Supplied data
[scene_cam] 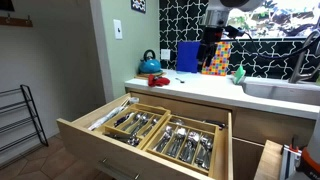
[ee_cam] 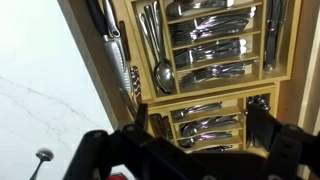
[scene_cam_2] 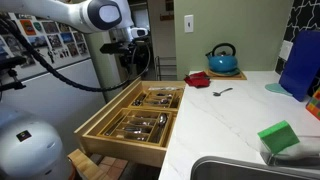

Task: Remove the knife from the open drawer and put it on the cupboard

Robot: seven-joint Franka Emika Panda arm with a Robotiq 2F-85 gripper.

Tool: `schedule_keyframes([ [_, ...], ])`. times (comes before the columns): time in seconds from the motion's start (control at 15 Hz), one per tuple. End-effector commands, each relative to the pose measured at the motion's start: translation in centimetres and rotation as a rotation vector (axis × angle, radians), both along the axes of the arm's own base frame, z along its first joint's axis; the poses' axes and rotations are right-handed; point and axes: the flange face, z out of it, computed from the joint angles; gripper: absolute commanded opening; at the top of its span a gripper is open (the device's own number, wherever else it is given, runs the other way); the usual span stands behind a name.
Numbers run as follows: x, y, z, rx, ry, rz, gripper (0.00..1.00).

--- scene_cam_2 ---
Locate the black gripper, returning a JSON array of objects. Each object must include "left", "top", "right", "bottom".
[{"left": 100, "top": 40, "right": 146, "bottom": 67}]

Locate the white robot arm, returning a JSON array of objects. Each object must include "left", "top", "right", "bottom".
[{"left": 0, "top": 0, "right": 148, "bottom": 180}]

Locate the open wooden drawer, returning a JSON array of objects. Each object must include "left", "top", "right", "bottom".
[{"left": 75, "top": 79, "right": 185, "bottom": 167}]

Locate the far wooden cutlery tray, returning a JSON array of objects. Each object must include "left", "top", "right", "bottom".
[{"left": 129, "top": 90, "right": 183, "bottom": 111}]

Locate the wooden cutlery tray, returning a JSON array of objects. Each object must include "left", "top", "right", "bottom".
[
  {"left": 97, "top": 108, "right": 173, "bottom": 146},
  {"left": 129, "top": 90, "right": 183, "bottom": 111}
]

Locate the red cloth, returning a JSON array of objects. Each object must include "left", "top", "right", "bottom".
[{"left": 184, "top": 71, "right": 210, "bottom": 88}]

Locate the near wooden cutlery tray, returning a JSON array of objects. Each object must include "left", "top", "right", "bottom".
[{"left": 97, "top": 108, "right": 173, "bottom": 146}]

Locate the blue tea kettle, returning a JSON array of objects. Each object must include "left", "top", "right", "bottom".
[{"left": 205, "top": 43, "right": 239, "bottom": 75}]

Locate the metal spoon on counter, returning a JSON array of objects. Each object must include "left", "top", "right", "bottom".
[{"left": 213, "top": 88, "right": 233, "bottom": 97}]

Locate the white refrigerator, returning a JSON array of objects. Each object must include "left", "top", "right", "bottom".
[{"left": 0, "top": 12, "right": 105, "bottom": 153}]

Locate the wooden trivet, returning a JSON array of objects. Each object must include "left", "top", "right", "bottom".
[{"left": 204, "top": 69, "right": 247, "bottom": 80}]

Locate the wooden block stand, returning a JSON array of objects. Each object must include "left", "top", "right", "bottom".
[{"left": 68, "top": 149, "right": 112, "bottom": 180}]

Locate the teal silicone mat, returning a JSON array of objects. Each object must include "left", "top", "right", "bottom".
[{"left": 265, "top": 83, "right": 291, "bottom": 96}]

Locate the green sponge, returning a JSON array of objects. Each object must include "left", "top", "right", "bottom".
[{"left": 258, "top": 120, "right": 300, "bottom": 154}]

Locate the blue cutting board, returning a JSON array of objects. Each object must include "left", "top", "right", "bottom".
[{"left": 279, "top": 30, "right": 320, "bottom": 101}]

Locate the clear sponge holder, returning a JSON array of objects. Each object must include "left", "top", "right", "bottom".
[{"left": 260, "top": 135, "right": 320, "bottom": 169}]

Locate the colourful tile box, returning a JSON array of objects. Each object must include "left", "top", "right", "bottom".
[{"left": 306, "top": 87, "right": 320, "bottom": 121}]

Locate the steel sink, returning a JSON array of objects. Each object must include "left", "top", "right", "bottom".
[{"left": 190, "top": 156, "right": 320, "bottom": 180}]

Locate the black wire shoe rack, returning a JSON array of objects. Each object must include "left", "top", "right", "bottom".
[{"left": 154, "top": 56, "right": 177, "bottom": 81}]

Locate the white light switch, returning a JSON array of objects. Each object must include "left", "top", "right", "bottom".
[{"left": 184, "top": 15, "right": 194, "bottom": 33}]

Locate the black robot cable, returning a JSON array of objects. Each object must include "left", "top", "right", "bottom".
[{"left": 0, "top": 18, "right": 152, "bottom": 93}]

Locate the white wall outlet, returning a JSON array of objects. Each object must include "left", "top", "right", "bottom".
[{"left": 279, "top": 40, "right": 293, "bottom": 60}]

Exercise
Take the line with "Locate the steel" and every line after it in the data, and please reproduce them exactly, leaving out all other lines.

Exercise result
Locate the steel sink, returning a JSON array of objects. Each object must include "left", "top", "right", "bottom".
[{"left": 190, "top": 156, "right": 320, "bottom": 180}]

Locate the black wire shoe rack, returning a JSON array of objects. Each object must include "left", "top", "right", "bottom".
[{"left": 154, "top": 56, "right": 177, "bottom": 81}]

Locate the white light switch, returning a JSON array of objects. Each object must include "left", "top", "right", "bottom".
[{"left": 184, "top": 15, "right": 194, "bottom": 33}]

Locate the black robot cable, returning a JSON array of objects. Each object must include "left", "top", "right", "bottom".
[{"left": 0, "top": 18, "right": 152, "bottom": 93}]

Locate the white wall outlet, returning a JSON array of objects. Each object must include "left", "top", "right", "bottom".
[{"left": 279, "top": 40, "right": 293, "bottom": 60}]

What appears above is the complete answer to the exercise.